Maternity hospital to pay €2.35m to family

THE High Court has approved an award of €2.35 million in damages to the family of a woman who died shortly after giving birth at a Dublin maternity hospital.

Taz (Tazeem) Kenefick, a 35-year-old dentist, died following complications that occurred during and shortly after she gave birth to her second child, a son named Louis, at the National Maternity Hospital, Holles Street, Dublin, on November 28, 2004.

Arising out of the circumstances of her death, her husband Kevin Kenefick, also a dental surgeon, of Putland Road, Bray, Co Wicklow, brought proceedings for alleged negligence and breach of duty against both the National Maternity Hospital and a consultant obstetrician, Dr Stephen Carroll.

Yesterday, following discussions between the parties, Mr Justice Iarfhlaith O’Neill was informed by Dermott Gleeson SC for Mr Kenefick that the issues had been resolved.

Counsel told the court the total of the award was €2.35m plus costs to the family of Ms Kenefick.

The award was against the hospital, which had admitted liability. The judge was informed the action against Dr Carroll had been discontinued and was struck out. The case was before the court for assessment of damages only.
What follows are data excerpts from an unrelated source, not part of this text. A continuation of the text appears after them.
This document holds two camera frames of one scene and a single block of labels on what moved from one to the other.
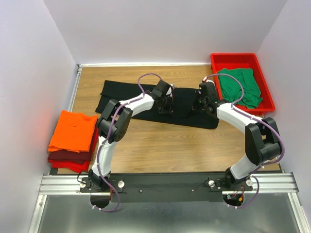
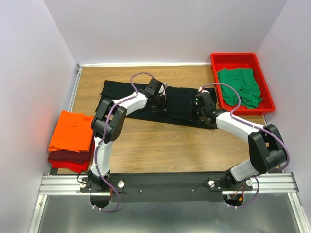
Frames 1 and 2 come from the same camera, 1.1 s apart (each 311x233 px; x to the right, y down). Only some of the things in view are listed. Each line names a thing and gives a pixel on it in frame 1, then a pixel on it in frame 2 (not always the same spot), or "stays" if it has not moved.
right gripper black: [202, 109] to [195, 105]
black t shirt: [187, 110] stays
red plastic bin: [220, 61] stays
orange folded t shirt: [74, 131] stays
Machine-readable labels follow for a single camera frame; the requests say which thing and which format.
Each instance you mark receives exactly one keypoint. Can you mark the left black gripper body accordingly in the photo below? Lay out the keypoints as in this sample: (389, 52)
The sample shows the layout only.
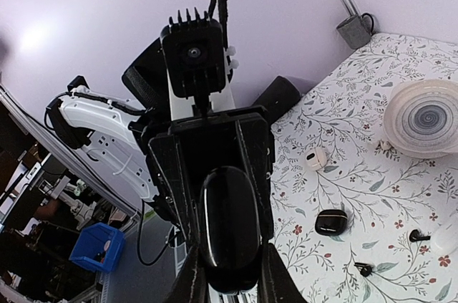
(181, 153)

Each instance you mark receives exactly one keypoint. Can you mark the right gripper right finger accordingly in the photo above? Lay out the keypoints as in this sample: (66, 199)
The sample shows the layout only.
(274, 281)

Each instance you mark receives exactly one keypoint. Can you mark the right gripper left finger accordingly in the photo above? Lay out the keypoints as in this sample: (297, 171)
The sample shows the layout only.
(190, 285)

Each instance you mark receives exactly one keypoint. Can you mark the black charging case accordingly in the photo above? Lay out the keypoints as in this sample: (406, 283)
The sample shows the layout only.
(230, 240)

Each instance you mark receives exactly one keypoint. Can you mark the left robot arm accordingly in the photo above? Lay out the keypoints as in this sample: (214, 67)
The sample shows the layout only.
(80, 112)

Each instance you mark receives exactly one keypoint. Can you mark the black open case left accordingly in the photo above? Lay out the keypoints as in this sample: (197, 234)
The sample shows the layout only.
(331, 222)

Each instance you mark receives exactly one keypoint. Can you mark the white open earbud case left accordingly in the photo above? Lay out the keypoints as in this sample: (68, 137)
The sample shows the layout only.
(316, 158)

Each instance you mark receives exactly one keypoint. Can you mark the white closed earbud case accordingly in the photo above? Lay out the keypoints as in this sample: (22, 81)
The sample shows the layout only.
(444, 240)

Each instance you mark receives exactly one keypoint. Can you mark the black earbud centre lower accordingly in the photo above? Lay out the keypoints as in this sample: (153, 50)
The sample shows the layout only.
(364, 269)

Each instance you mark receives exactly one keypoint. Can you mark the black earbud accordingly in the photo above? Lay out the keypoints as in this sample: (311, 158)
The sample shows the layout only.
(364, 269)
(417, 236)

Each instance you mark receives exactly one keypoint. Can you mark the blue plastic bin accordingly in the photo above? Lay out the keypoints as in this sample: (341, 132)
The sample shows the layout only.
(98, 248)

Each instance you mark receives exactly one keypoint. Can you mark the floral patterned table mat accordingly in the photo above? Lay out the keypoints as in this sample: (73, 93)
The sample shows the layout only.
(385, 194)

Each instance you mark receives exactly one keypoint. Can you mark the black earbud centre upper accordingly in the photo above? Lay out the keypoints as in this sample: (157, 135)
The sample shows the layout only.
(417, 236)

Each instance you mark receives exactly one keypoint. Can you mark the grey mug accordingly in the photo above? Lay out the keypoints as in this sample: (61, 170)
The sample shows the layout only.
(357, 30)

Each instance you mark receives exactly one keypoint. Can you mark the white spiral ceramic plate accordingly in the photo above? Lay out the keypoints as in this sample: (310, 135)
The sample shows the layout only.
(420, 119)
In the action, Mr Kenefick, 55, claimed that as a result of his wife’s death he suffered mental distress, personal injuries, including a psychiatric injury, and loss.
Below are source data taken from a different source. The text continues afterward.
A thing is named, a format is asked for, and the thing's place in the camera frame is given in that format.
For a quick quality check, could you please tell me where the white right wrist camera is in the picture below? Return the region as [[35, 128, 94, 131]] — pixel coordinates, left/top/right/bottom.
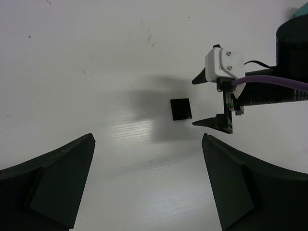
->
[[205, 45, 245, 82]]

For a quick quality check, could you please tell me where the black lego brick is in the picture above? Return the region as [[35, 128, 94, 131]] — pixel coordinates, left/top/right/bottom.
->
[[170, 98, 192, 121]]

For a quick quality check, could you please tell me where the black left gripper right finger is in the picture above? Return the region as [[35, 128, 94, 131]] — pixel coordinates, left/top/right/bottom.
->
[[202, 134, 308, 231]]

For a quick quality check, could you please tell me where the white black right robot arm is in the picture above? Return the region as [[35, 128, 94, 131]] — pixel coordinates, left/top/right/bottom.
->
[[192, 15, 308, 134]]

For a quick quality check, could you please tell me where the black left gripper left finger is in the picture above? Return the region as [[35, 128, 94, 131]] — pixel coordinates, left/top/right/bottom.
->
[[0, 133, 95, 231]]

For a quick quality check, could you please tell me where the teal divided round container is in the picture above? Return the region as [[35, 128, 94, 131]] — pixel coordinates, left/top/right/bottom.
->
[[294, 2, 308, 17]]

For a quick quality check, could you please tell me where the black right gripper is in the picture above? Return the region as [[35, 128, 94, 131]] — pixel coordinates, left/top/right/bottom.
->
[[192, 68, 308, 134]]

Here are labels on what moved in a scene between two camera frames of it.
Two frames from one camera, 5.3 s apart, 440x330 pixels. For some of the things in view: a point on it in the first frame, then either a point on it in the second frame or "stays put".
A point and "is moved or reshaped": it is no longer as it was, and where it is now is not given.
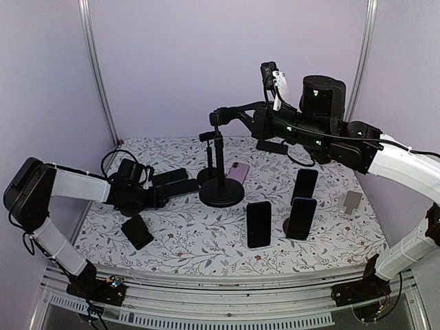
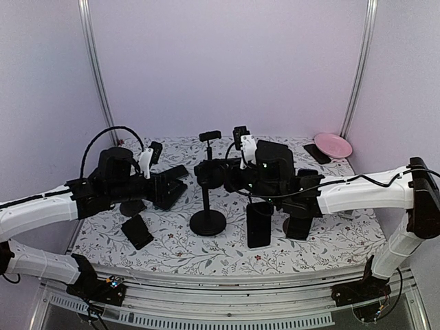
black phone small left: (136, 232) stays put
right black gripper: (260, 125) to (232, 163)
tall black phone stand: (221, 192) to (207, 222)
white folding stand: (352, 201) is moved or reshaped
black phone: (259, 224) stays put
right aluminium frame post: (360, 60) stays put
He was unable to get over the circumstances of his wife’s death. It was further claimed the couple’s children were deprived of their mother’s love and devotion.
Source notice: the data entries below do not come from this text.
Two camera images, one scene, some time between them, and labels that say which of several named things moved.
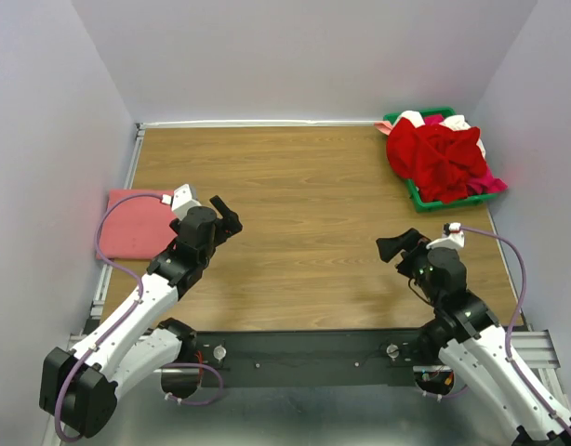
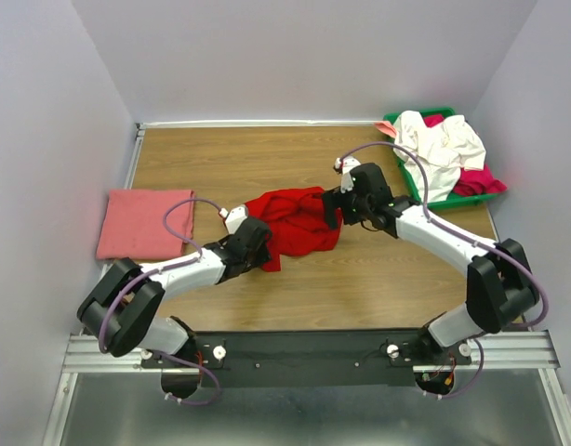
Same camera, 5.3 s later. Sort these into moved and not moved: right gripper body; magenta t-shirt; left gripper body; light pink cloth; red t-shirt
Moved: right gripper body; left gripper body; red t-shirt
Not moved: light pink cloth; magenta t-shirt
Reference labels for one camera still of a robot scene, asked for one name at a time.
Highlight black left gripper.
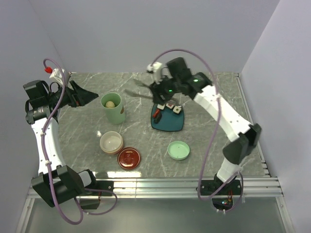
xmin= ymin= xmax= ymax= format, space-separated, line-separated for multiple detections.
xmin=46 ymin=80 xmax=98 ymax=109

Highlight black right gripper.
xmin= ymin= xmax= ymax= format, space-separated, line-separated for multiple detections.
xmin=149 ymin=71 xmax=181 ymax=106

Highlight green sushi roll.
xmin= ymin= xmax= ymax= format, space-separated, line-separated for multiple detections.
xmin=173 ymin=106 xmax=182 ymax=114

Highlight beige bun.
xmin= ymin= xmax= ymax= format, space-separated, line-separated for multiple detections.
xmin=105 ymin=101 xmax=115 ymax=109

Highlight steel serving tongs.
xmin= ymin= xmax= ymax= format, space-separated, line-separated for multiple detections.
xmin=123 ymin=79 xmax=180 ymax=104

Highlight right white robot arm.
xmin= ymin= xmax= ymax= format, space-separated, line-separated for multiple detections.
xmin=147 ymin=57 xmax=262 ymax=194

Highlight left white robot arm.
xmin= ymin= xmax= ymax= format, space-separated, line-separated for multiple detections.
xmin=23 ymin=80 xmax=99 ymax=207

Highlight green cylindrical lunch container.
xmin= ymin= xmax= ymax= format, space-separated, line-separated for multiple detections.
xmin=101 ymin=92 xmax=125 ymax=124

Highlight white sushi roll left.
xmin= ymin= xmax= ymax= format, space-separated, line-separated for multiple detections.
xmin=157 ymin=104 xmax=165 ymax=110

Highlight red centre sushi roll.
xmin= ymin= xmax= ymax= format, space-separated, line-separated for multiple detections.
xmin=166 ymin=103 xmax=174 ymax=109

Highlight black spiky toy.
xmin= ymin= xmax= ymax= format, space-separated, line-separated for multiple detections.
xmin=154 ymin=113 xmax=162 ymax=124

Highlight teal square plate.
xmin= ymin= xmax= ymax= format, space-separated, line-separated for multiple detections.
xmin=150 ymin=104 xmax=185 ymax=132

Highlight cream inner bowl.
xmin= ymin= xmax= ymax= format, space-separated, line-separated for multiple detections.
xmin=100 ymin=131 xmax=124 ymax=155

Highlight green round lid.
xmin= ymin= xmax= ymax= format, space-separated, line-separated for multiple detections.
xmin=167 ymin=141 xmax=190 ymax=160

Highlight red round lid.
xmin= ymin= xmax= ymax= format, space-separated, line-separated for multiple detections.
xmin=117 ymin=147 xmax=141 ymax=170

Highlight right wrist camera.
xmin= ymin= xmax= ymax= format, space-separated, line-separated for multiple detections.
xmin=146 ymin=62 xmax=163 ymax=84

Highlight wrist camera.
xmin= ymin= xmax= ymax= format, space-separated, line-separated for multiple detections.
xmin=146 ymin=62 xmax=163 ymax=84
xmin=49 ymin=68 xmax=63 ymax=85

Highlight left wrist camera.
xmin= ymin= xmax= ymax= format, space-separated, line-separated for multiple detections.
xmin=49 ymin=68 xmax=63 ymax=85

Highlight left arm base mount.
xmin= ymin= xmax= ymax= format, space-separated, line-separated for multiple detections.
xmin=79 ymin=181 xmax=118 ymax=216

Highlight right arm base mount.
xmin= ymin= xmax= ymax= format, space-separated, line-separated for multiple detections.
xmin=196 ymin=177 xmax=244 ymax=213

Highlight aluminium rail frame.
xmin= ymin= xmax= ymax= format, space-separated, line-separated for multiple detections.
xmin=18 ymin=73 xmax=294 ymax=233
Ms Kenefick was the mother of two children and stepmother to Mr Kenefick’s two children from a previous relationship.

On November 27, 2004, she was admitted to the National Maternity hospital where she went into labour on November 28.

It was claimed the hospital was negligent in that it had failed to care for Ms Kenefick properly.

It was also claimed that it failed to have any proper regard for her medical history in that her first child was delivered by emergency caesarean section by reason of the failure of her labour to progress.